• [Required work] In the records below, find the line with "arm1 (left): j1" and the line with "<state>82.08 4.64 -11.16". Print both exactly, along with every line between them, and no other line.

• [Record set]
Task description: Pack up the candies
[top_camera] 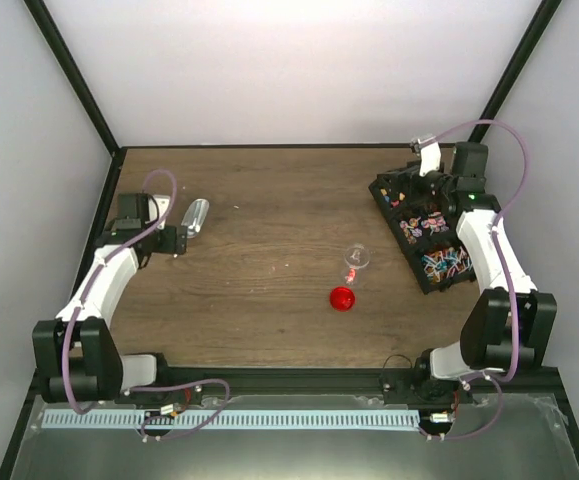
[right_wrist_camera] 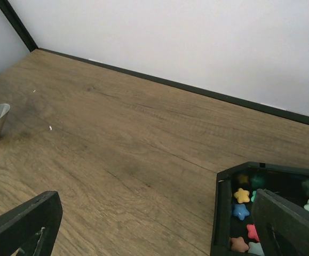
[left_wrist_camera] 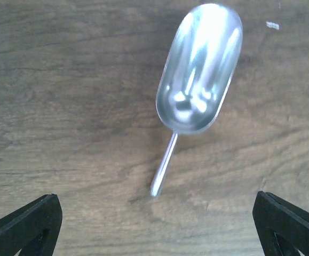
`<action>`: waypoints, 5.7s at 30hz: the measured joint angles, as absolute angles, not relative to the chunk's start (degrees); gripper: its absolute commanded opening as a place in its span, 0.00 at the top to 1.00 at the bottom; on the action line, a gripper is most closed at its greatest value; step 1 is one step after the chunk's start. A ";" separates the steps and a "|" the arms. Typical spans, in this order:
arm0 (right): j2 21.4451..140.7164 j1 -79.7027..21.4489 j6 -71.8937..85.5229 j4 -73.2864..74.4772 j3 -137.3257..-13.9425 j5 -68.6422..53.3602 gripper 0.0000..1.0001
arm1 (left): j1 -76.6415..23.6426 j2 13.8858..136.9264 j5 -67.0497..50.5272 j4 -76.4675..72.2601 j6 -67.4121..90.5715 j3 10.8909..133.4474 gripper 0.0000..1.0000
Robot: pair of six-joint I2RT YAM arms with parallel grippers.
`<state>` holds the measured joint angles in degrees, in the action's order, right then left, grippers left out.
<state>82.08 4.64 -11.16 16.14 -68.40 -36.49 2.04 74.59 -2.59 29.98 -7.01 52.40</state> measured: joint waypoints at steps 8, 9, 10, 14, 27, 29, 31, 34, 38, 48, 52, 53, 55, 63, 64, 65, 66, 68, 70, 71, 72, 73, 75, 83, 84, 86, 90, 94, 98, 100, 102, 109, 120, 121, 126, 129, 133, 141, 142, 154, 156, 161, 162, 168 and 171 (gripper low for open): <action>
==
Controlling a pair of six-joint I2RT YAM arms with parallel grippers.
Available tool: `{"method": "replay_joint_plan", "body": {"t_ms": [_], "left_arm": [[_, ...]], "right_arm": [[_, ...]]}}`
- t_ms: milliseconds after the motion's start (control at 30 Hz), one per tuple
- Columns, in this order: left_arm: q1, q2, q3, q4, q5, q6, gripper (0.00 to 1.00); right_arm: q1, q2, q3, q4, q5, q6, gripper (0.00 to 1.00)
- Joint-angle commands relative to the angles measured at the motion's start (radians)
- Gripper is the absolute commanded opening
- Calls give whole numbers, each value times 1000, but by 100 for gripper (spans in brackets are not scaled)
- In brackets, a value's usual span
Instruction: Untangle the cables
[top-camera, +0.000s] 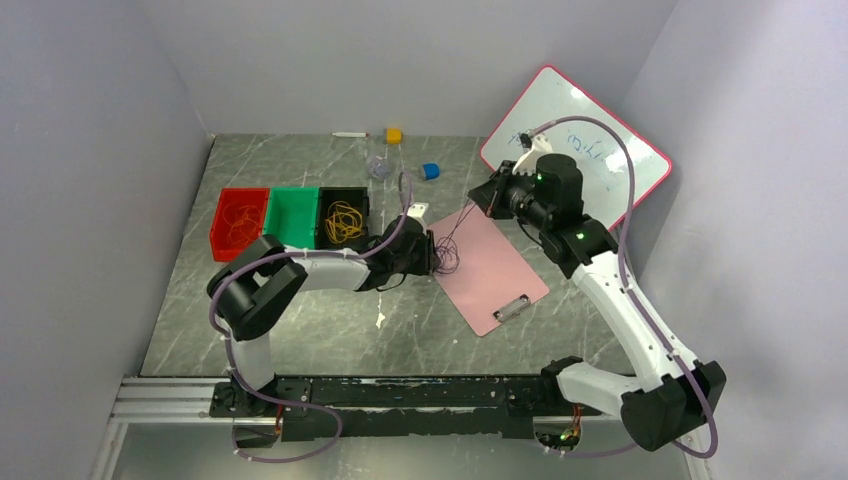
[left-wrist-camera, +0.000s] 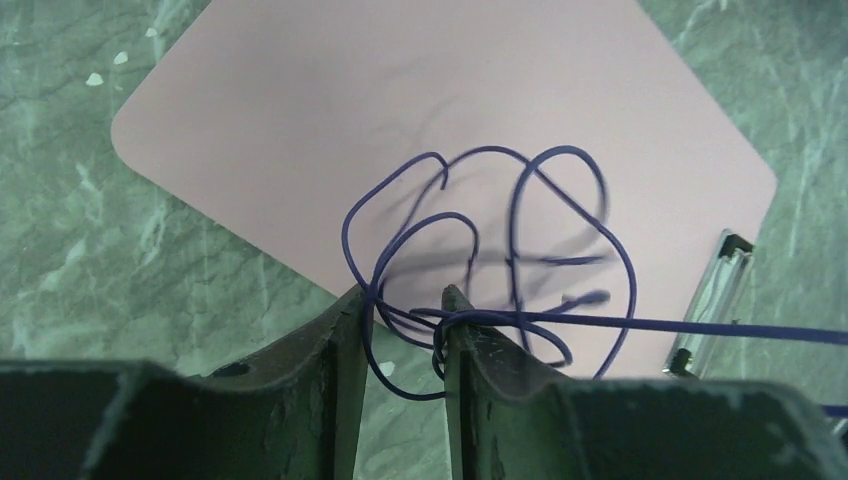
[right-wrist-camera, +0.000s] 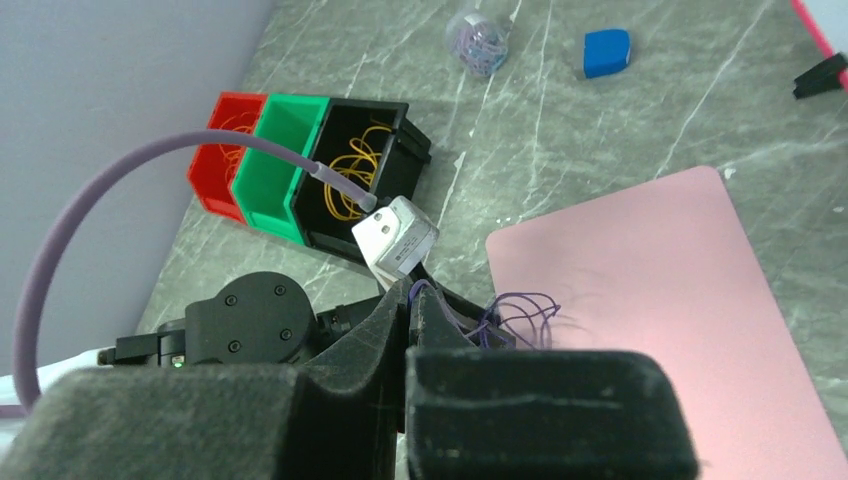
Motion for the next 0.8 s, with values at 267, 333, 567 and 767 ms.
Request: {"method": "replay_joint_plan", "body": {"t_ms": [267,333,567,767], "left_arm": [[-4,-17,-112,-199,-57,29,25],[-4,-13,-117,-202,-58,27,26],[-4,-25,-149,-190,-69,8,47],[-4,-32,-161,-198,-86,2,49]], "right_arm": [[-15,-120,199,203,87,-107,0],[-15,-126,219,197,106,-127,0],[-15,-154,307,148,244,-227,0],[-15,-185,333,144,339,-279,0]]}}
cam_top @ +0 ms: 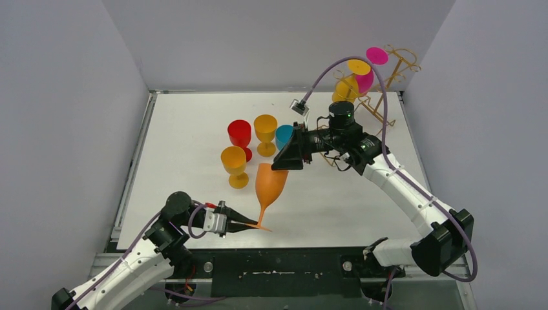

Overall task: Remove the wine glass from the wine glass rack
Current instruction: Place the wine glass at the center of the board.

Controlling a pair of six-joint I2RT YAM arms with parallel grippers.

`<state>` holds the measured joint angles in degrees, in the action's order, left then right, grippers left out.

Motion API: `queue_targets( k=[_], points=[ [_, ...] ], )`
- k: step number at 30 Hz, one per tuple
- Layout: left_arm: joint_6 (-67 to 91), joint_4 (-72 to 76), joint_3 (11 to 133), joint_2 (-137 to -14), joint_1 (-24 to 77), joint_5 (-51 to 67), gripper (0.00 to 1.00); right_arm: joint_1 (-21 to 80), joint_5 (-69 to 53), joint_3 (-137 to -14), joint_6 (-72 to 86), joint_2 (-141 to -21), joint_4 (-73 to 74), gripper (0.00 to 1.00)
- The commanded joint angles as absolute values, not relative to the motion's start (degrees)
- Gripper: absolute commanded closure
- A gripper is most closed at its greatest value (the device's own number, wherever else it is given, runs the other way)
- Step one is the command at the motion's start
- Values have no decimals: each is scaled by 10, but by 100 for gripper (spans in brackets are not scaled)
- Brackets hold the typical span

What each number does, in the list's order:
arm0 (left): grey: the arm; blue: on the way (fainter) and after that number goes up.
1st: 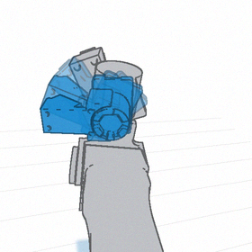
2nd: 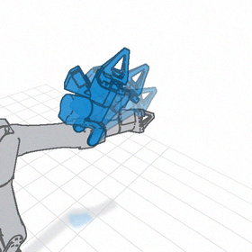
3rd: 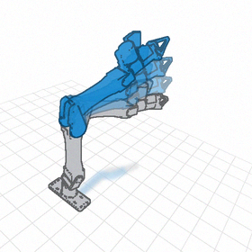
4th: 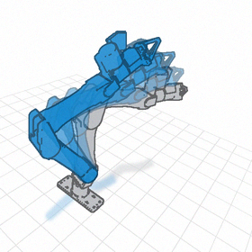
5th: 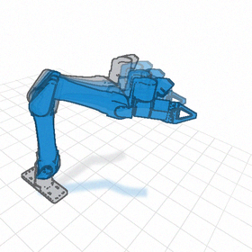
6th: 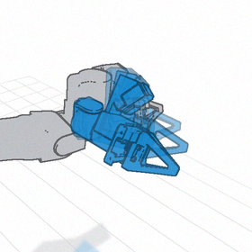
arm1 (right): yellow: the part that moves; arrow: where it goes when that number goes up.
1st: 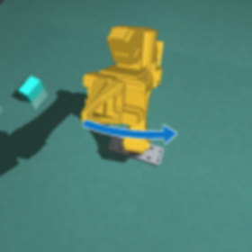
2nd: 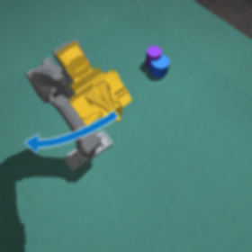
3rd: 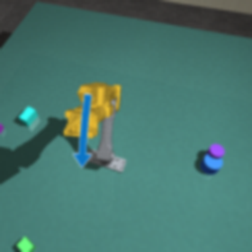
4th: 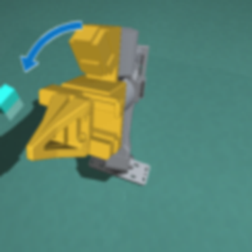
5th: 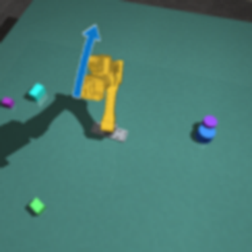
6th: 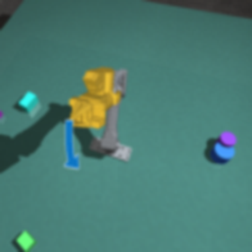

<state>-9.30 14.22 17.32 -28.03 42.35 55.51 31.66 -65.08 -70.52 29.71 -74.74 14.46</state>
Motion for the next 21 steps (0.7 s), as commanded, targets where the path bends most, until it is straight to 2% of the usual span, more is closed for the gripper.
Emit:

• [Answer to the problem]
arm1 (left): j1 -76.6415..23.6426 j2 13.8858..136.9264 j5 -67.0497..50.5272 j4 -76.4675..72.2601 j6 -67.4121..90.5715 j3 10.8909..133.4474 gripper 0.0000..1.0000
Robot: pair of six-joint I2RT YAM arms with parallel grippers.
`<state>` holds the measured joint angles in degrees, in the action's order, right then left, grippers left out.
<state>82.08 4.64 -11.16 16.14 -68.40 -36.49 2.04 74.59 -2.59 29.98 -7.01 52.40</state> measured: joint waypoints at steps 8, 9, 10, 14, 27, 29, 31, 34, 38, 48, 52, 53, 55, 63, 64, 65, 66, 68, 70, 71, 72, 73, 75, 83, 84, 86, 90, 94, 98, 100, 102, 109, 120, 121, 126, 129, 133, 141, 142, 154, 156, 161, 162, 168 and 171 (gripper low for open): <action>

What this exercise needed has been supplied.